D’après les résultats d’imagerie obtenus par TEP et IRMf avec analyses morphométriques voxel-based, les modifications vasculaires vasoconstrictrices et vasodilatatrices directes ne constituent plus l’élément central de la physiopathologie des céphalées en grappe. Des modifications fonctionnelles et structurelles du mésencéphale et du pont ont été postulées dans la migraine, tandis que des modifications correspondantes de la substance grise hypothalamique ont été suspectées dans les céphalées en grappe. Outre les mécanismes d’activation fonctionnelle, des modifications structurelles de la densité de la substance grise hypothalamique sont également envisagées.

Stimulation cérébrale profonde pour le traitement des céphalées en grappe

Stimulation cérébrale profonde pour le traitement des céphalées en grappe

À partir de ces observations, la stimulation cérébrale profonde (SCP) a été proposée pour le traitement des céphalées en grappe. La zone cible de la SCP a été sélectionnée grâce à des études morphométriques. Les premières interventions ont été réalisées par l'équipe de recherche italienne de Leone et al. en 2000. Cependant, en raison de résultats décevants à long terme et de risques importants, y compris des risques mortels (hémorragie intracérébrale létale induite par l'implantation), la SCP pour les céphalées en grappe est restée une thérapie expérimentale et a été largement abandonnée. La seule étude en double aveugle contrôlée par placebo réalisée à ce jour n'a pas mis en évidence de différence significative entre la stimulation réelle et la stimulation simulée (Fontaine et al., 2010). En règle générale, un traitement médicamenteux préventif est nécessaire malgré la SCP. La surveillance intensive à long terme, l'ajustement du traitement médicamenteux et l'évolution naturelle de la maladie sont autant de facteurs qui influencent les résultats du traitement. Une efficacité insuffisante du traitement est parfois attribuée à un positionnement incorrect des électrodes lors de la SCP.

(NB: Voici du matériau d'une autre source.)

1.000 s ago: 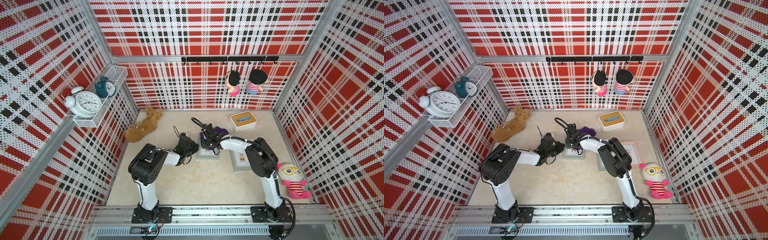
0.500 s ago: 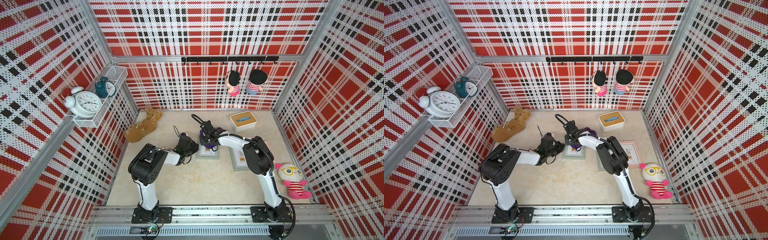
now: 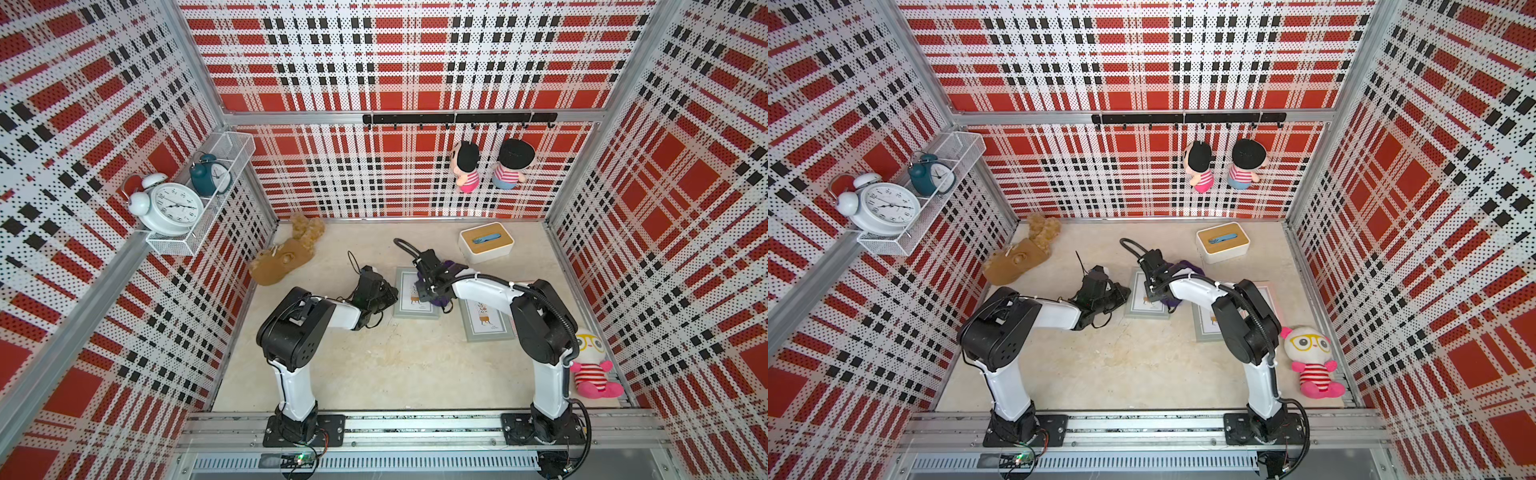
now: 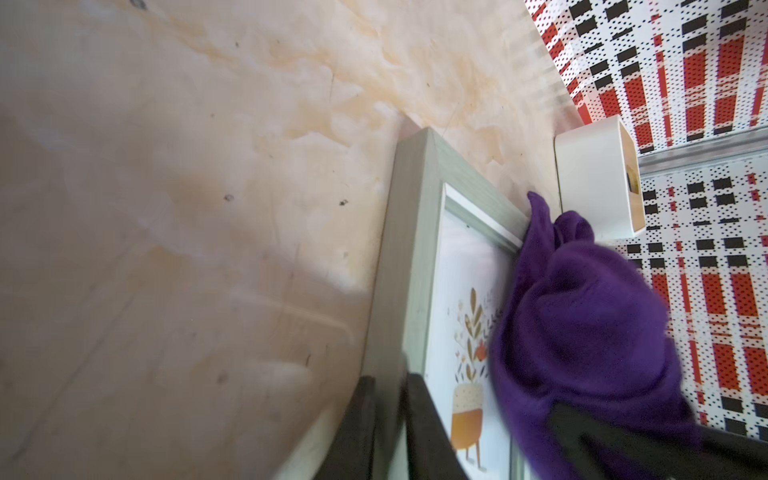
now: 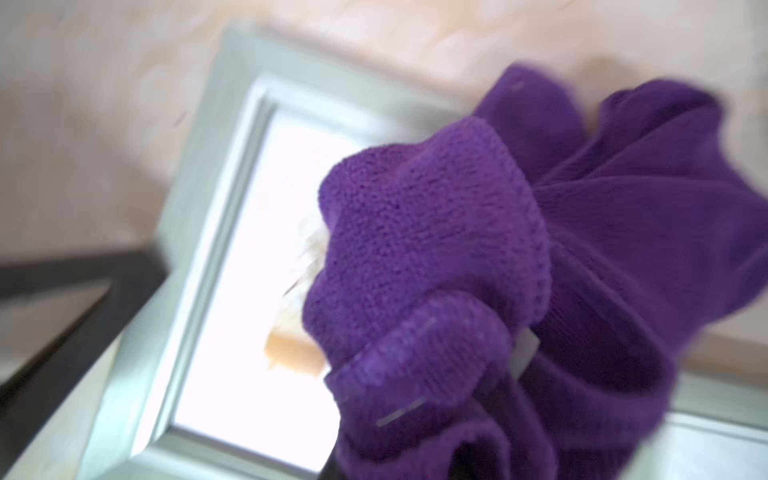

Il n'est pas encore établi si les modifications structurelles de l'hypothalamus postérieur inférieur sont corrélées à la douleur, au sens d'une activation non spécifique, si elles résultent d'un traitement antérieur ou si elles sont la cause des céphalées. L'application de la stimulation cérébrale profonde pour les céphalées en grappe demeure expérimentale et nous n'envisageons aucune utilisation en pratique clinique. Les travaux de Leone et al. (2001) sont considérés comme le seul exemple d'application thérapeutique des résultats d'imagerie, mais leur efficacité n'a pas été démontrée. À notre avis, ces études ne justifient pas une utilisation clinique.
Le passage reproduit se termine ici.